Last year, the late Mayor Richard Beneville read the governor’s proclamation to the crowd and delivered a speech of his own. His absence this year was felt. Richard Beneville died on May 11. “We did not do a governor’s proclamation, nobody wanted anybody stepping into Richard’s shoes,” said Darling. “He’d been a huge supporter of the VFW. We did not find anybody to do that proclamation this year. We will pick it up next year and we will talk about Richard next year.”
Chick Trainor spoke of the new enemy facing the nation, the COVID-19 virus, and what it means to Americans as people. “The best thing we can do to pay tribute to those people who gave their lives in the wars is to keep in mind that we have to speak our minds and stand up for the right to speak our minds. But we still have to work as a team. Those people who lost their lives were defending this country against enemies foreign and domestic. We are now being invaded by a new enemy, which has split our population in their approach to this thing. And now we must above all pull together as a team to defeat it.”

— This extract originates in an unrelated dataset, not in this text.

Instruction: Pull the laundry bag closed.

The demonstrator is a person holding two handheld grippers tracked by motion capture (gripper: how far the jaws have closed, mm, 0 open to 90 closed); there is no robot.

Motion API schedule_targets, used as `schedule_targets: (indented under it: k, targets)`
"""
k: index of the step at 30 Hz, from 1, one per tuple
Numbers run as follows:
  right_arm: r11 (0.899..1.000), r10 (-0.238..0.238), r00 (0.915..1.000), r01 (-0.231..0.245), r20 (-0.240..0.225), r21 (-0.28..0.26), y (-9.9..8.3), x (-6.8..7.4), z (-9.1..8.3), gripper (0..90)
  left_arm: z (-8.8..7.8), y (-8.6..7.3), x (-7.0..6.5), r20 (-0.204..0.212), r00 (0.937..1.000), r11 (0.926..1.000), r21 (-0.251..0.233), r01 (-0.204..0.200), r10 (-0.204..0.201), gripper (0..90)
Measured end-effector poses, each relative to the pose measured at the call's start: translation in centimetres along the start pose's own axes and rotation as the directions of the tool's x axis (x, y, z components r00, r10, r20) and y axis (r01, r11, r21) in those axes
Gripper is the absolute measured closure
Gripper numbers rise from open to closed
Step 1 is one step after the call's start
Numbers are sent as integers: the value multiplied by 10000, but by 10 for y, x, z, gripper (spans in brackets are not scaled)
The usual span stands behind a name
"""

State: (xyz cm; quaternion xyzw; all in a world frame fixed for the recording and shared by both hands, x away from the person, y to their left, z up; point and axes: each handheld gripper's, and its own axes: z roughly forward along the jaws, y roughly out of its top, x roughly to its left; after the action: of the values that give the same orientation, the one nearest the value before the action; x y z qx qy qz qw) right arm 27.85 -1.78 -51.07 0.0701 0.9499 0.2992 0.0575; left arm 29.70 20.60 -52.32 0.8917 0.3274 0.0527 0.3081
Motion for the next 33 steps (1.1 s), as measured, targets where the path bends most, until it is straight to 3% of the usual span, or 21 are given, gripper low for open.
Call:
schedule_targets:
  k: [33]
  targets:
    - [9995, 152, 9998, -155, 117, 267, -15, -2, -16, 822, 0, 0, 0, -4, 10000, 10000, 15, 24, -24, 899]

Dalton Buffas played taps. Last year at the observance his mouthpiece broke as he played but he continued to the end. At Belmont Point he played again with the broken mouthpiece. “After that some of us from the VFW were standing in a circle and we said ‘Let’s buy that kid a trumpet,’” said Peggy Darling. The VFW raised money and bought the young man a $600 trumpet with case and everything. “And that’s what he played this year was his new trumpet,” said Darling.
The excellent sound system, new this year, was purchased by the Nome Volunteer Fire Department. NVFD also brought their ladder truck from which they suspended a large flag. Darling thanked Paul Kudla, caretaker at the Nome cemetery, for making the cemetery look nice for the event.
The crowd then walked down to the Snake River where Bering Air’s Huey helicopter, a veteran of the Vietnam War, dropped a wreath honoring those lost at sea. Army veteran Kerribeth Bahr threw the ceremonial wreath from the chopper.
Memorial Day, first called Decoration Day, began in 1866 when women in Boalsburg, Pennsylvania decorated the graves of fallen soldiers from the Battle of Gettysburg. The following year women in Vicksburg, Mississippi decorated the graves of fallen soldiers, both Union and Confederate. Also that year 216 Civil War veterans marched in Carbondale, Illinois to the local cemetery where Major General John A. Logan delivered an address. This is recognized as the first community wide Memorial Day observance.
In 2000 Congress established a National Moment of Remembrance. Americans are asked to pause for one minute at 3 p.m. on Memorial Day in an act of national unity. This time was chosen because “3 p.m. is the time when most Americans are enjoying their freedoms on the national holiday.”